# Goal of the exercise
The answer must be an exact reproduction of all the entries.

═════ Exercise data

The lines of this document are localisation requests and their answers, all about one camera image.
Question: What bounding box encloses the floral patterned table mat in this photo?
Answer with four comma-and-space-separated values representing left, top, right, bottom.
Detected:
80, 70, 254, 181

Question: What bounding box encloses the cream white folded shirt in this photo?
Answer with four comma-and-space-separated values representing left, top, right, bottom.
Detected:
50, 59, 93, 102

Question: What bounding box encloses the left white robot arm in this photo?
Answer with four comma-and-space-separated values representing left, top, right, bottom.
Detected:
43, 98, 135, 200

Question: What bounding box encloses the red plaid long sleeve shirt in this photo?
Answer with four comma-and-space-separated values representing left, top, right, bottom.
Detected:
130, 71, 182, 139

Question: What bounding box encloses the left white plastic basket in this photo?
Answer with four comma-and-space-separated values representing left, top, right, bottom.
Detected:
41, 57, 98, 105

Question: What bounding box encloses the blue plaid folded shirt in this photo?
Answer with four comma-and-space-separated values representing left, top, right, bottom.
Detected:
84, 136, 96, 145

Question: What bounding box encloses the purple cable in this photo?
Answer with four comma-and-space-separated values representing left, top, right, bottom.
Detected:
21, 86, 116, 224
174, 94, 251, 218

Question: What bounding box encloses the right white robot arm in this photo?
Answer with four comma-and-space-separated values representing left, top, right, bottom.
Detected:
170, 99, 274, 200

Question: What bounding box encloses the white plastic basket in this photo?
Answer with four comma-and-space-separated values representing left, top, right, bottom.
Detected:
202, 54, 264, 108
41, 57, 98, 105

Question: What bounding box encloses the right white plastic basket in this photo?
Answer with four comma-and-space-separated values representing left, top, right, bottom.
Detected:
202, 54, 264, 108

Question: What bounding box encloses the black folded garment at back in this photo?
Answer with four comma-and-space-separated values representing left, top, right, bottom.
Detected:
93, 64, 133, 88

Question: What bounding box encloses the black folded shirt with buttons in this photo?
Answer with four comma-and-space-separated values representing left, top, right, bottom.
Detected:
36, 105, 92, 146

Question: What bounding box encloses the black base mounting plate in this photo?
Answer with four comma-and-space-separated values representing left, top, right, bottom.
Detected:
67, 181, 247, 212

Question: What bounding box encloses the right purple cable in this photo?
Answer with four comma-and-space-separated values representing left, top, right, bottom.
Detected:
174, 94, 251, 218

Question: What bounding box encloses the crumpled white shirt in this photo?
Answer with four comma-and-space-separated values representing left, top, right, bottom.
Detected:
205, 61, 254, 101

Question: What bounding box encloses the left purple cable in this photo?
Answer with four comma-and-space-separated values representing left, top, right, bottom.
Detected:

══════════

# Expected answer
The lines of this document are localisation requests and their answers, all about one camera image.
Question: What bounding box encloses the floral patterned table mat in this photo?
Answer with four comma-and-space-separated values representing left, top, right, bottom.
Detected:
80, 70, 254, 181

Question: What bounding box encloses the cream white folded shirt in this photo?
Answer with four comma-and-space-separated values representing left, top, right, bottom.
Detected:
50, 59, 93, 102

Question: What bounding box encloses the left white robot arm in this photo?
Answer with four comma-and-space-separated values representing left, top, right, bottom.
Detected:
43, 98, 135, 200

Question: What bounding box encloses the red plaid long sleeve shirt in this photo?
Answer with four comma-and-space-separated values representing left, top, right, bottom.
Detected:
130, 71, 182, 139

Question: What bounding box encloses the left white plastic basket in this photo?
Answer with four comma-and-space-separated values representing left, top, right, bottom.
Detected:
41, 57, 98, 105

Question: What bounding box encloses the blue plaid folded shirt in this photo?
Answer with four comma-and-space-separated values representing left, top, right, bottom.
Detected:
84, 136, 96, 145

Question: What bounding box encloses the purple cable in this photo?
Answer with four comma-and-space-separated values representing left, top, right, bottom.
Detected:
21, 86, 116, 224
174, 94, 251, 218

Question: What bounding box encloses the right white robot arm in this photo?
Answer with four comma-and-space-separated values representing left, top, right, bottom.
Detected:
170, 99, 274, 200

Question: What bounding box encloses the white plastic basket in this photo?
Answer with four comma-and-space-separated values representing left, top, right, bottom.
Detected:
202, 54, 264, 108
41, 57, 98, 105

Question: What bounding box encloses the right white plastic basket in this photo?
Answer with four comma-and-space-separated values representing left, top, right, bottom.
Detected:
202, 54, 264, 108

Question: What bounding box encloses the black folded garment at back in this photo?
Answer with four comma-and-space-separated values representing left, top, right, bottom.
Detected:
93, 64, 133, 88

Question: What bounding box encloses the black folded shirt with buttons in this photo?
Answer with four comma-and-space-separated values representing left, top, right, bottom.
Detected:
36, 105, 92, 146

Question: What bounding box encloses the black base mounting plate in this photo?
Answer with four comma-and-space-separated values representing left, top, right, bottom.
Detected:
67, 181, 247, 212

Question: What bounding box encloses the right purple cable in this photo?
Answer with four comma-and-space-separated values representing left, top, right, bottom.
Detected:
174, 94, 251, 218

Question: What bounding box encloses the crumpled white shirt in this photo?
Answer with four comma-and-space-separated values representing left, top, right, bottom.
Detected:
205, 61, 254, 101

Question: What bounding box encloses the left purple cable in this photo?
Answer with four comma-and-space-separated values representing left, top, right, bottom.
Detected:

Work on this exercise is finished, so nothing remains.